Publicado 07/08/2023 00:00
O Supremo Tribunal Federal julgou inconstitucional a tese da legítima defesa da honra. Mas o que isso significa?
No direito penal, a legítima defesa é uma excludente de ilicitude. Traduzindo: mesmo quando o agente praticou uma conduta que a lei penal prevê como crime, se essa conduta se dá em condições de legítima defesa, a lei a considera justificada e quem praticou a conduta não é punido.
Na lei brasileira, legítima defesa corresponde à ação de alguém para “repelir uma agressão injusta, atual ou iminente”. Assim, se João está prestes a agredir Pedro e Pedro agride João antes, para se defender da iminente agressão, Pedro age em legítima defesa e sua conduta é legalmente justificada.
A tese da legítima defesa da honra parte do princípio de que a honra – percebida como um atributo masculino vinculado à virilidade e à vida familiar do sujeito – é um bem jurídico digno de proteção, de modo que a sua defesa justificaria a prática de condutas criminosas, inclusive as mais graves, como o homicídio.
O argumento da legítima defesa da honra é utilizado em tribunais no Brasil desde o século XIX. Continua, até hoje, sendo invocado em processos criminais.

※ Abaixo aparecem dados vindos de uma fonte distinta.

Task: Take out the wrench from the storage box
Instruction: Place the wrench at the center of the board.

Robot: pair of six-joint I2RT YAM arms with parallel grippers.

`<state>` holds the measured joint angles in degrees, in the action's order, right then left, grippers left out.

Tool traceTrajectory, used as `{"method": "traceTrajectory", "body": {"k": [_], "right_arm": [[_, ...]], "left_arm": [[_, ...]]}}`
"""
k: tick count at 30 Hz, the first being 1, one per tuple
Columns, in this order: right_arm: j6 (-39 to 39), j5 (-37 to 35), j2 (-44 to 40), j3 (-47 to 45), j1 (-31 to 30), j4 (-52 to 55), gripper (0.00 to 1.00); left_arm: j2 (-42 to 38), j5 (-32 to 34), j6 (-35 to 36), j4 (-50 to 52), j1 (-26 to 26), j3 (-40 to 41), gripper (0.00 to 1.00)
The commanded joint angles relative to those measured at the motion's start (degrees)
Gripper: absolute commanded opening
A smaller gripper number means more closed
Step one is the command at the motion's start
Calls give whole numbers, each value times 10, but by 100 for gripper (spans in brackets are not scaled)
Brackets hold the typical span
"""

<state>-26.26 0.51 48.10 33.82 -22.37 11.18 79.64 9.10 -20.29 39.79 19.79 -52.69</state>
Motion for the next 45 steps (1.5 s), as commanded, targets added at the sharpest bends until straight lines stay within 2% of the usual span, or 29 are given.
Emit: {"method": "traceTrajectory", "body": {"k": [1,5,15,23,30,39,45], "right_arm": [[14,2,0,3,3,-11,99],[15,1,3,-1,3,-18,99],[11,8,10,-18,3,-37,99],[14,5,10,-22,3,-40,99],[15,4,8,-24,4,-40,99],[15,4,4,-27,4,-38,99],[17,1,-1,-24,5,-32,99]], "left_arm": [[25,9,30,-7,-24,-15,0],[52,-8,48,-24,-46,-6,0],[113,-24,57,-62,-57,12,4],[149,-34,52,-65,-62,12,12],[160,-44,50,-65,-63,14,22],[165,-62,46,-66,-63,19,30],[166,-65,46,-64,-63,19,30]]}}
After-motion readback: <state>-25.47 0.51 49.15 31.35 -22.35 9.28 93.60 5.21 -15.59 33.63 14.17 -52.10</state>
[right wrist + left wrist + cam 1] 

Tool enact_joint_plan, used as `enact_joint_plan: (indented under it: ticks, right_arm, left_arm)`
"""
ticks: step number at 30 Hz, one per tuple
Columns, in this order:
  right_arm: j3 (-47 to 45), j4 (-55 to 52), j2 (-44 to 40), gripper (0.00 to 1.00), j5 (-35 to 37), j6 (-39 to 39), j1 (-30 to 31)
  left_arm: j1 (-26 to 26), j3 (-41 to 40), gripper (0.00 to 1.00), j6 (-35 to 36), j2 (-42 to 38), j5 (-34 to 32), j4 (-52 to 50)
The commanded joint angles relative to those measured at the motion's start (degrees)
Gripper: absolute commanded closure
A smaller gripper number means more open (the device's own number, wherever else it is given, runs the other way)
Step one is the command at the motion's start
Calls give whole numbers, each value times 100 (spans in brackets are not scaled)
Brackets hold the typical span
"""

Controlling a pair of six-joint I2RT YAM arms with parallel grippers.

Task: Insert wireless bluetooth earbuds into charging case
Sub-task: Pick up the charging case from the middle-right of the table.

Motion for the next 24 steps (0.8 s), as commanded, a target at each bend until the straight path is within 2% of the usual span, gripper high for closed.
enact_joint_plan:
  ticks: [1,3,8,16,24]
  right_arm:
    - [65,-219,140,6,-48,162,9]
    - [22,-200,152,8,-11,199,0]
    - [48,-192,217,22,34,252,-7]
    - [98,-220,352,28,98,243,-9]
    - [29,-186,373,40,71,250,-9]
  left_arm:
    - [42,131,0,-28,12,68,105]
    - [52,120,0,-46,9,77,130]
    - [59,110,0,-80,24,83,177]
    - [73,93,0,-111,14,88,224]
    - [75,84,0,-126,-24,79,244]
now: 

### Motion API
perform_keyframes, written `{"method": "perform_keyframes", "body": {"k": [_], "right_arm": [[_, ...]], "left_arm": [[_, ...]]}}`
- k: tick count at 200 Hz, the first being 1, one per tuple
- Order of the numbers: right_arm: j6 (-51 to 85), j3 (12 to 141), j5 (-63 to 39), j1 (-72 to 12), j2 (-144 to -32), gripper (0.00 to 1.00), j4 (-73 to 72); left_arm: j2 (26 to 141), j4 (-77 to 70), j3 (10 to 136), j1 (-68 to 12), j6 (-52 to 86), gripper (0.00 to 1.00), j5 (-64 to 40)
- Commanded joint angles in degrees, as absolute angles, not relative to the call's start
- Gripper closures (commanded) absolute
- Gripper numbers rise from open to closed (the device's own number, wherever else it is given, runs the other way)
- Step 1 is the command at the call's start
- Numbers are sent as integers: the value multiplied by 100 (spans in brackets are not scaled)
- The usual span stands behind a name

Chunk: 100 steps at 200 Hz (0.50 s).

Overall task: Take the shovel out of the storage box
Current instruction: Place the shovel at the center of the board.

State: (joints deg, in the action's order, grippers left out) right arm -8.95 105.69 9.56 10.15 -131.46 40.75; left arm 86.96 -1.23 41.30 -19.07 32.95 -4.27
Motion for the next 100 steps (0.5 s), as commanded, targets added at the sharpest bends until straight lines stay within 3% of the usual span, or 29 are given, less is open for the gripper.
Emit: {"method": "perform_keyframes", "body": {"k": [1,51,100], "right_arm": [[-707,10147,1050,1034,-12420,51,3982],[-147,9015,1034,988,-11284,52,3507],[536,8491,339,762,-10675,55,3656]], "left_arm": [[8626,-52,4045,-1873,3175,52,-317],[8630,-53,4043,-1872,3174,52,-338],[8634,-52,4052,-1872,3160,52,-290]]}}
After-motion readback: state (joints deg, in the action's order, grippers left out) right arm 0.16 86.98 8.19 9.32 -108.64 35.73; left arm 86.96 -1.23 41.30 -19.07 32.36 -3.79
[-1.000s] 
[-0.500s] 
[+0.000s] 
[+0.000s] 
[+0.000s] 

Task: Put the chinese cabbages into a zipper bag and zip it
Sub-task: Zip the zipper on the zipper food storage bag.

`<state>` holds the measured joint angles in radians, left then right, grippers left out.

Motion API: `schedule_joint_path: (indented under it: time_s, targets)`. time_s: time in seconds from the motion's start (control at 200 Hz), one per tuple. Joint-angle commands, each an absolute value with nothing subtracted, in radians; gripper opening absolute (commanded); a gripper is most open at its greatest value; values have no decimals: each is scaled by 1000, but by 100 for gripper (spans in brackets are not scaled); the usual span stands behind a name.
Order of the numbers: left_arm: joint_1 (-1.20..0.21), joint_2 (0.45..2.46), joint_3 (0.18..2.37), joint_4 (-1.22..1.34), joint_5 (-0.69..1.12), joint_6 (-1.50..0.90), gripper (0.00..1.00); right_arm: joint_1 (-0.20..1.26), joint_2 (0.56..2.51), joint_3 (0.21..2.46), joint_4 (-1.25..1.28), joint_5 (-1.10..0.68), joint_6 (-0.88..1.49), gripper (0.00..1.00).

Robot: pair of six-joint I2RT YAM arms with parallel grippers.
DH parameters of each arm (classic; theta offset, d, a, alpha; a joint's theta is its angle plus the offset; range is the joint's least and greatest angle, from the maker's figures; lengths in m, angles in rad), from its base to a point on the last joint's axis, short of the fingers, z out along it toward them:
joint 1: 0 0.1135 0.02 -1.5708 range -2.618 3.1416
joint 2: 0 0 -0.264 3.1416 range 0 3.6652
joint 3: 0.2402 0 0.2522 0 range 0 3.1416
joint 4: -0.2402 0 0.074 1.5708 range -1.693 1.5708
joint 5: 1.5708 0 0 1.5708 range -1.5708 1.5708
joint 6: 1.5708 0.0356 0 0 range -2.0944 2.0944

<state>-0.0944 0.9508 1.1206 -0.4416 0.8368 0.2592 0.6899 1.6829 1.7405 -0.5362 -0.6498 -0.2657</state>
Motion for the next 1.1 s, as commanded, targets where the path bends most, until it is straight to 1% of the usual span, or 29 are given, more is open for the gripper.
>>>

Os crimes como homicídio e feminicídio são crimes contra a vida julgados pelo Tribunal do Júri. A decisão acerca da condenação ou absolvição do réu é uma decisão dos jurados – cidadãos convocados para compor o júri – e não uma decisão de um juiz técnico.
Assim, os jurados podem absolver ou condenar o acusado e não precisam justificar essa decisão.
Assim, os jurados podem absolver ou condenar o acusado e não precisam justificar essa decisão.
No entanto, quando a decisão dos jurados é contrária à prova dos autos, cabe recurso. No julgamento do recurso, em segunda instância, os julgadores não podem absolver ou condenar o acusado. Podem, em contrapartida, invalidar a decisão dos jurados e determinar a realização de novo júri.
Quando a tese da legitima defesa da honra era apresentada nos tribunais e o réu era absolvido, costumava ocorrer a interposição de recurso pela acusação, requerendo a realização de novo júri. Algumas vezes, os tribunais entendiam que a absolvição deveria ser mantida, ainda que fundada na legítima defesa da honra. Em outras, os tribunais entendiam que a absolvição era contrária à prova dos autos e determinavam a realização de novo júri.
Chama a atenção que esse tema ainda esteja presente em ações criminais. Que ainda existam jurados que entendam que a proteção de uma suposta honra masculina justifique um crime contra a vida e que tribunais ainda confirmem essas decisões.
Agora, porém, o Supremo Tribunal Federal decidiu que a legítima defesa da honra não pode ser admitida como modalidade da excludente de ilicitude. Determinou que o dispositivo do Código Penal que dispõe sobre a legítima defesa deve ser interpretado em conformidade com a Constituição, de modo que interpretações que admitam a legítima defesa da honra como forma de legítima defesa violam os princípios constitucionais da dignidade da pessoa humana e da igualdade de gênero. Com essa decisão, a Suprema Corte busca encerrar a controvérsia sobre o tema.
Na prática, como os jurados não expõem publicamente as razões pelas quais eventualmente absolvem um acusado, o que a decisão do Supremo Tribunal Federal proíbe é a própria apresentação da tese. Ou seja, em casos de feminicídio, as defesas não podem mais argumentar para os jurados que o réu agiu em legítima defesa da honra. Se fizerem isso, todo o processo perante os jurados será anulado.